* [Task to carry out]:
Once you have located the line containing "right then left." in the material below, return it exactly along with each line after it through the line containing "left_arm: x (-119".

════════

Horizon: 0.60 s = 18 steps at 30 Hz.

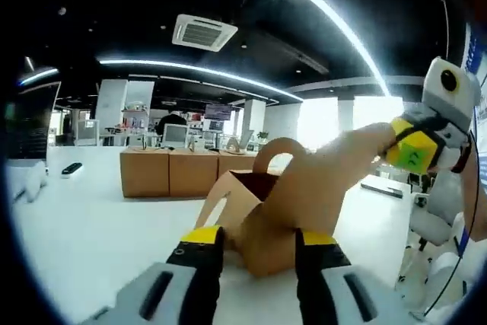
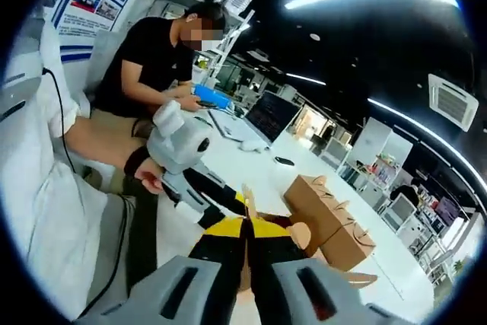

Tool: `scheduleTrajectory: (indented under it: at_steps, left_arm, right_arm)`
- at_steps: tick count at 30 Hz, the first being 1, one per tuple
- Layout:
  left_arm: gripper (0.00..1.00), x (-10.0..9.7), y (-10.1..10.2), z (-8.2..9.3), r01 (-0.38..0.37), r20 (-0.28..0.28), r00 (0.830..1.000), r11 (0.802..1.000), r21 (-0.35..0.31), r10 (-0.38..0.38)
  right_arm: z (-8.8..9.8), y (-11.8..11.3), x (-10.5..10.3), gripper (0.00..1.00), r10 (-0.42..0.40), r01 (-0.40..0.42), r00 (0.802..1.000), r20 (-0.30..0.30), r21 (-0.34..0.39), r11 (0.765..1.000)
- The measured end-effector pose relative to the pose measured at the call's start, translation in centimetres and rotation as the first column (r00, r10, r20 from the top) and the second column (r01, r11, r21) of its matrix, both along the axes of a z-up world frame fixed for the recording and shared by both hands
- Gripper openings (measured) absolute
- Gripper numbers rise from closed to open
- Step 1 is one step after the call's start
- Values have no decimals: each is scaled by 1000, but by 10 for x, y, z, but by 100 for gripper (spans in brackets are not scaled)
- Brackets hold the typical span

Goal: Pick up one paper box from the group, open the paper box, and remove the item inside

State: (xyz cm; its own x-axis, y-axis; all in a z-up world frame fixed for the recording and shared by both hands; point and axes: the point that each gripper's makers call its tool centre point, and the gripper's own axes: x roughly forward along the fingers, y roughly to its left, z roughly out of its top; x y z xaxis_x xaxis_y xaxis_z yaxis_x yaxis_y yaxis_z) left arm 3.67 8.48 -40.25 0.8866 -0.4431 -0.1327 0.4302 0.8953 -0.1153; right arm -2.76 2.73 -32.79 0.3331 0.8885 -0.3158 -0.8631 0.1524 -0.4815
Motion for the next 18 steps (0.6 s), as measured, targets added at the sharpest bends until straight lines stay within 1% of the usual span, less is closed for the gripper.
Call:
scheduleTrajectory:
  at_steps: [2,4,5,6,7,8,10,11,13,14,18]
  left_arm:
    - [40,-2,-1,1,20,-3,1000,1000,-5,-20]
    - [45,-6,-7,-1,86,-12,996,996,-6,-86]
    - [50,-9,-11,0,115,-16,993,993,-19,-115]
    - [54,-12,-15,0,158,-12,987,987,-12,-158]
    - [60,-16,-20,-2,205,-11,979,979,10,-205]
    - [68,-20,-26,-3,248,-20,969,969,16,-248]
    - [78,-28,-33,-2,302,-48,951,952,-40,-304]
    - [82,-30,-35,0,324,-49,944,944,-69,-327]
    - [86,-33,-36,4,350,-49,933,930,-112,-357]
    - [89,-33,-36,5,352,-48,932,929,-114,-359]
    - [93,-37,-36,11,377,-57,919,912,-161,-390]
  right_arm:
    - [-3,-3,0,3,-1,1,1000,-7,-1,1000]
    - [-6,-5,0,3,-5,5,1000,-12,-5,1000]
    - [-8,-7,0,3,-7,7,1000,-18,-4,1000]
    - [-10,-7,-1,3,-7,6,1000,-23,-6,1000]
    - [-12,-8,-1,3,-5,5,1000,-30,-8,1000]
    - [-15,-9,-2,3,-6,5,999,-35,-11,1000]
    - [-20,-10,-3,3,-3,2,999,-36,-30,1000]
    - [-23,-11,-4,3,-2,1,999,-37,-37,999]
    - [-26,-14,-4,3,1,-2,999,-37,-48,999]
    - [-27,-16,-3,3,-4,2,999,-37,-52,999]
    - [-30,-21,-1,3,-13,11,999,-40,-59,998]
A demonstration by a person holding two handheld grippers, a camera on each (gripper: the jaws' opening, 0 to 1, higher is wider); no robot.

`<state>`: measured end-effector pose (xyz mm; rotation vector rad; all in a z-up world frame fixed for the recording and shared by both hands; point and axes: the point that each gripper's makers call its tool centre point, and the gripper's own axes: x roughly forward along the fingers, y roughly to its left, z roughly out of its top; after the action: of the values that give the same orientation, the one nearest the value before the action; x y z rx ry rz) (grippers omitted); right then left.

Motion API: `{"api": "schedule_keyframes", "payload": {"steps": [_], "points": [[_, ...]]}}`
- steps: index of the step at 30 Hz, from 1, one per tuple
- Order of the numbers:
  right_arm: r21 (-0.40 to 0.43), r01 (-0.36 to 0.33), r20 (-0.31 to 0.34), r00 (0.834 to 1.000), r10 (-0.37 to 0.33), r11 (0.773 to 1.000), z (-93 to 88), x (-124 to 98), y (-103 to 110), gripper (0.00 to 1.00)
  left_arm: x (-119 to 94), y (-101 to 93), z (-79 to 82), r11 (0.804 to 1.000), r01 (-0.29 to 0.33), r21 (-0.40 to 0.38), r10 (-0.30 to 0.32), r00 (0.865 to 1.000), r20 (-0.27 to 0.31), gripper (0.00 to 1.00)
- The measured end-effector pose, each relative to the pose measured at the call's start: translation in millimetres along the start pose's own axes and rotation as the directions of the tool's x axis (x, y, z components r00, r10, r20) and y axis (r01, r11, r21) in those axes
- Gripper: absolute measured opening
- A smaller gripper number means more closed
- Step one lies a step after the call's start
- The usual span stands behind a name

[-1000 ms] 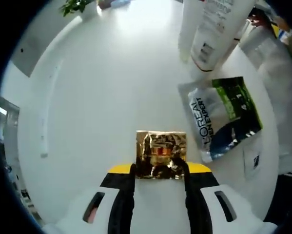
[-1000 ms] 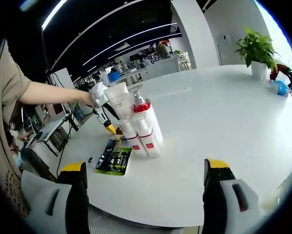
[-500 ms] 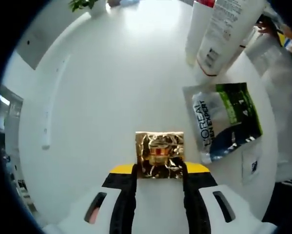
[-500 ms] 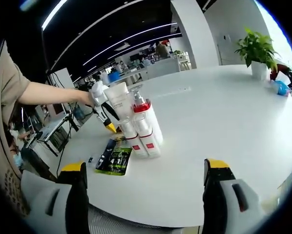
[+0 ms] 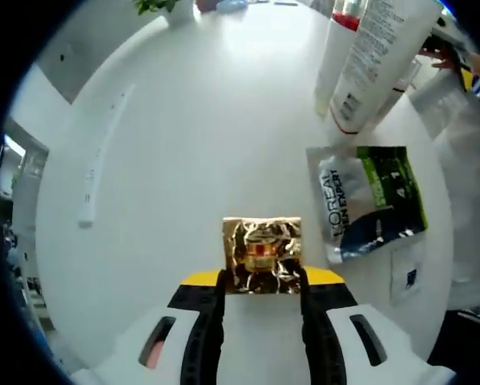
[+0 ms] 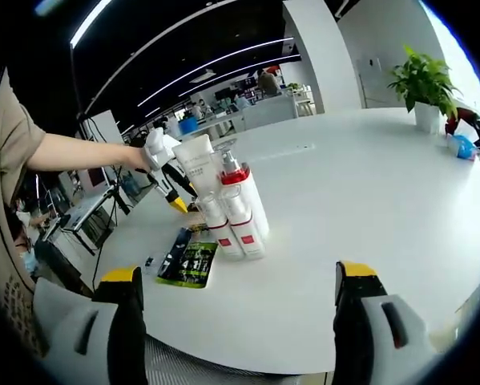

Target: Arrange the skincare products in the storage area until every visible bottle or jar stands upright without overlapping.

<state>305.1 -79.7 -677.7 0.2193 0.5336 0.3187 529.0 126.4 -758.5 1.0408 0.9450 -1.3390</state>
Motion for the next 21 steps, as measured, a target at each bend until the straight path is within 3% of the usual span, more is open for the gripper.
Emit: {"api": "schedule_keyframes", "payload": {"steps": [14,21], "points": [[-0.018,-0.010,-0.003,1.000,0.010,1.000,-0.4,0.1,3.4,0.99,-13.9,-10.4,-9.8,0.993,-0.046,-0.111,0.048,0.999,0.021,0.34],[-0.024,-0.016,-0.004,1.000,0.016,1.000,0.1,0.1,5.1,0.99,-19.3,-13.4,-22.2,0.950,-0.086,-0.301,0.099,0.995,0.027,0.33]]}}
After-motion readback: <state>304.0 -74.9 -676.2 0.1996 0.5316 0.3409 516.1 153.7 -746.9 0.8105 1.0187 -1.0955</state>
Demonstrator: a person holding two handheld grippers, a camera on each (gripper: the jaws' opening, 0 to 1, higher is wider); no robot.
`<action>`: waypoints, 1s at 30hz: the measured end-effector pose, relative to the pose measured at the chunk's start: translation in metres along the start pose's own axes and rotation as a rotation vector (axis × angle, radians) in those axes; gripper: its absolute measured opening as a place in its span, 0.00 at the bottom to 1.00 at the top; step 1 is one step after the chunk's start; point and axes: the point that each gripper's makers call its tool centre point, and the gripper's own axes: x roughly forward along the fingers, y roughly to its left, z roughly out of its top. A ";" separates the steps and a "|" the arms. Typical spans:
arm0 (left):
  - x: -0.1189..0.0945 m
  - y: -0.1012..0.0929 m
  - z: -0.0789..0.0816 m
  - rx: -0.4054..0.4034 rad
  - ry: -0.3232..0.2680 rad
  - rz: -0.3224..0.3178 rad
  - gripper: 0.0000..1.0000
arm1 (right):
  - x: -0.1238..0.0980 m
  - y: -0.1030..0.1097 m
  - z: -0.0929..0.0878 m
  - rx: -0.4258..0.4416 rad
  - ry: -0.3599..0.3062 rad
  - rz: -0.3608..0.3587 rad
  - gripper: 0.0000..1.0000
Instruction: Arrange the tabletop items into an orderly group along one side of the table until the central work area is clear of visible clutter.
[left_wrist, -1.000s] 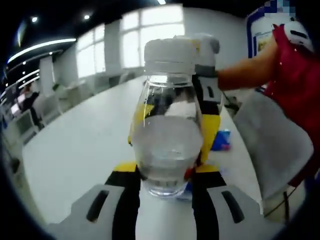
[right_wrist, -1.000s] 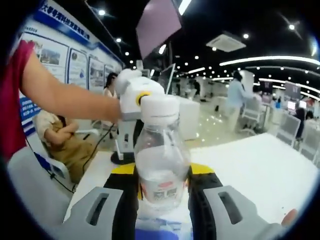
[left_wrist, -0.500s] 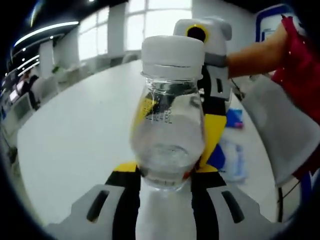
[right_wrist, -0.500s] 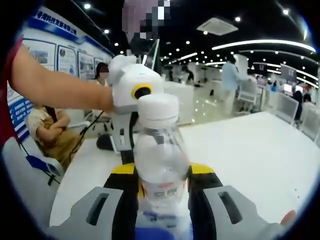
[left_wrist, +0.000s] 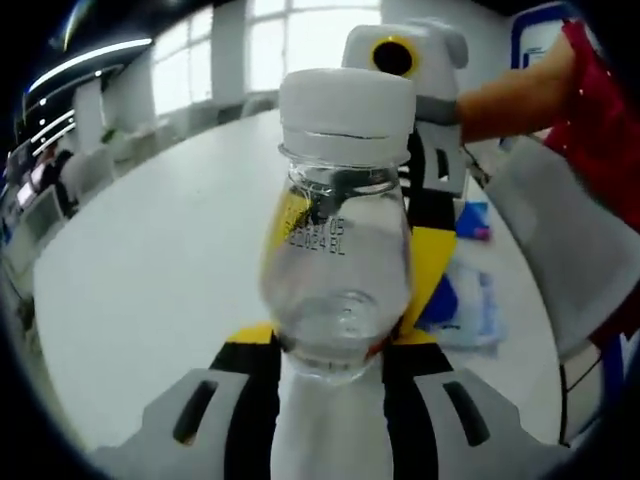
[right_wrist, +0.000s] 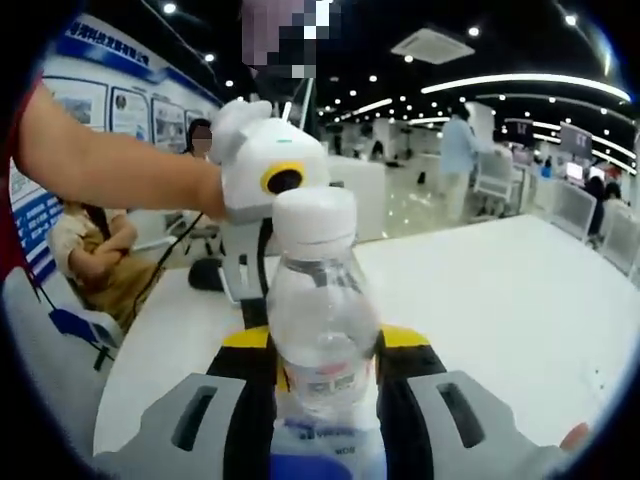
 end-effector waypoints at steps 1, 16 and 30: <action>0.000 0.000 0.000 -0.003 0.000 -0.001 0.36 | 0.000 0.000 0.000 0.000 0.000 -0.002 0.38; -0.003 0.004 -0.005 -0.065 0.005 0.019 0.37 | 0.001 -0.002 -0.001 0.040 -0.001 -0.037 0.39; -0.007 0.004 -0.017 -0.196 0.011 0.089 0.63 | -0.012 -0.016 -0.008 0.128 0.010 -0.094 0.59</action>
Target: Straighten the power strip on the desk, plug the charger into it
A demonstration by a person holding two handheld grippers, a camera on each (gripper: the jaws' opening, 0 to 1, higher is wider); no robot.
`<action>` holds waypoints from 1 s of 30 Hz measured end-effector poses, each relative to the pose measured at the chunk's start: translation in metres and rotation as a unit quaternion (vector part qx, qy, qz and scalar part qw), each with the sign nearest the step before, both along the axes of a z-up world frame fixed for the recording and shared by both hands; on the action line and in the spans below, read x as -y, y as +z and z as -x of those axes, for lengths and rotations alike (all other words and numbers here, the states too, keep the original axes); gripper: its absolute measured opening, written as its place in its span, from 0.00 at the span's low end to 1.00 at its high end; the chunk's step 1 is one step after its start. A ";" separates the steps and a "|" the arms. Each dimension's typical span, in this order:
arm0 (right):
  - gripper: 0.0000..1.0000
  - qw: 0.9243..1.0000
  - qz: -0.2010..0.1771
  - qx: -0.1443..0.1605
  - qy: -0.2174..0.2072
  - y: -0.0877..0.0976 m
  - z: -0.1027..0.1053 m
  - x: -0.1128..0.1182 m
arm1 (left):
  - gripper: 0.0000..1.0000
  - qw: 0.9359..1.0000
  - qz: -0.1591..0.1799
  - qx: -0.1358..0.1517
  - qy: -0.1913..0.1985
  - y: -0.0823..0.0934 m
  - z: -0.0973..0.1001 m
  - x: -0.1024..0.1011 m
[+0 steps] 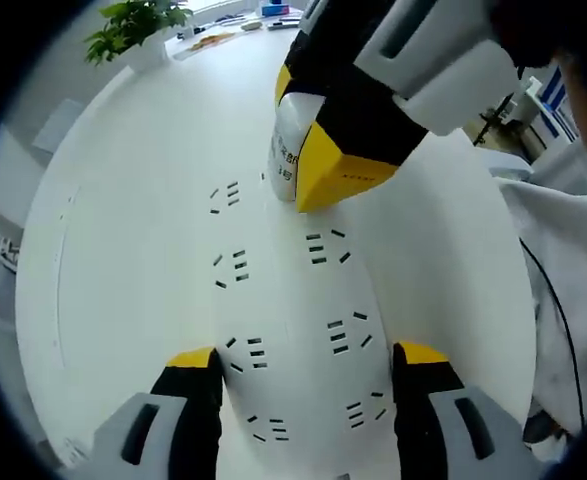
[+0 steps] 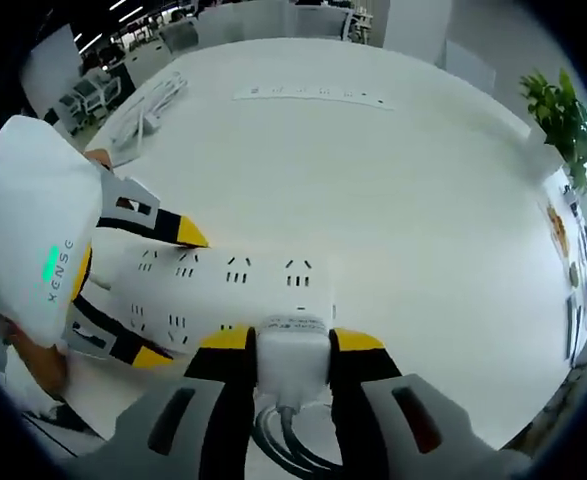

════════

* [Task response]:
`<state>`: measured end-effector pose (xyz mm; rotation vector rad; all in a z-up world frame fixed for the recording and shared by both hands; point and axes: the point that each gripper's makers call its tool centre point, and the gripper's own axes: x roughly forward along the fingers, y roughly to its left, z roughly out of its top; after the action: of the values that give the same orientation, the one nearest the value before the action; x y z rx ry rz) (grippers omitted); right then left.

Motion API: `{"api": "schedule_keyframes", "payload": {"steps": [_], "points": [[_, ...]]}}`
- steps: index of the step at 30 Hz, from 1, one per tuple
- Order of the numbers:
  right_arm: r21 (-0.40 to 0.43), r01 (-0.36 to 0.33), r20 (-0.31 to 0.34), r00 (0.834 to 1.000), r10 (-0.37 to 0.33), r11 (0.773 to 1.000), z (-93 to 88), x (-124 to 98), y (-103 to 110), gripper (0.00 to 1.00)
  left_arm: x (-119 to 94), y (-101 to 93), z (-79 to 82), r11 (0.804 to 1.000), r01 (-0.29 to 0.33), r21 (-0.40 to 0.38), r10 (-0.30 to 0.32), r00 (0.865 to 1.000), r20 (-0.27 to 0.31), gripper (0.00 to 1.00)

No more work remains in this exercise.